La participación activa de los más jóvenes en edad de votar, entre los cuales un 76 por ciento dio el apoyo a Kennedy, transformó las elecciones de 1960 en las de mayor Índice de participación en la historia contemporánea de ese país, llegando a un 64 por ciento del censo total. Una cifra superior a anteriores elecciones, e incluso a las inmediatamente posteriores: un 61 por ciento en 1964, un 60 por ciento en 1968, un 55,7 por ciento en 1972 o un 56,70 por ciento en el 2004; e incluso superior al 57,37 por ciento de participación en las últimas elecciones presidenciales del 2008, con el fenómeno Obama y en plena era de la información global.

Aquella madrugada de hace cincuenta años, el pequeño grupo de asesores de Kennedy -entre los que se encontraban sus hermanos Pat, Bobby y Ted, junto con su hombre de mayor confianza, Ted Sorensen- comprobó a altas horas de la madrugada que la victoria era muy ajustada. Del total de votos emitidos, Nixon conseguía un 49,55 por ciento y Kennedy, un 49,77 por ciento. Esta escasa diferencia y el reparto de los mandatos de los electores que no habían votado por ninguno de los dos candidatos se transmontaron en 303 mandatos para Kennedy y en 209 para Nixon.

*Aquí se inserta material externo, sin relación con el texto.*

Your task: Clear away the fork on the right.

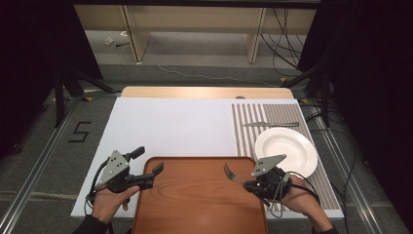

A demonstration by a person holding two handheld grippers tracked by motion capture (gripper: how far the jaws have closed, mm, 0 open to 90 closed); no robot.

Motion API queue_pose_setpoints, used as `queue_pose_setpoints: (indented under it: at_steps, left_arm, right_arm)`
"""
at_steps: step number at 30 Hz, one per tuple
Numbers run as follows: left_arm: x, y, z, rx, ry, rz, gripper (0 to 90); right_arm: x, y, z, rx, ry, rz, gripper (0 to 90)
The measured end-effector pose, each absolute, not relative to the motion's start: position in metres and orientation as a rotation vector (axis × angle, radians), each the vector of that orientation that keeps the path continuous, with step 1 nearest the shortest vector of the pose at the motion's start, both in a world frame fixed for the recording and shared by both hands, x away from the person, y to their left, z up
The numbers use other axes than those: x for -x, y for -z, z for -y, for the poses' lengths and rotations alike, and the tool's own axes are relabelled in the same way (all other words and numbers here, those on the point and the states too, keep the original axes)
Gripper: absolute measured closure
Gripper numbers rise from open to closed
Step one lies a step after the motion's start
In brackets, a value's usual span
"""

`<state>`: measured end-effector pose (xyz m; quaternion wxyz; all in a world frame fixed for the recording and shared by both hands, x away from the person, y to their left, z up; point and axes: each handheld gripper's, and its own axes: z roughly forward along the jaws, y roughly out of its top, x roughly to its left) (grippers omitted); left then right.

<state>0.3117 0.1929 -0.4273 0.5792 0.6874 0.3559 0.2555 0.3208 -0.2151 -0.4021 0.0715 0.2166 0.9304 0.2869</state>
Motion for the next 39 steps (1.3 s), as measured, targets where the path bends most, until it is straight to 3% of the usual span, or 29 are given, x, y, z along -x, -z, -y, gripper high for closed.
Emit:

De esta forma, JFK se transformaba en el trigésimo quinto presidente de Estados Unidos y hacía realidad lo que dijo de él la que fue primera dama y por muchos años mamá de América, Eleanor Roosevelt: “Nadie en nuestra política, desde Franklin, tiene la misma relación vital con la multitud como Kennedy”. Esa noche, hace medio siglo, nacía una figura mítica para generaciones de estadounidenses y para centenares de millones de personas en todo el mundo.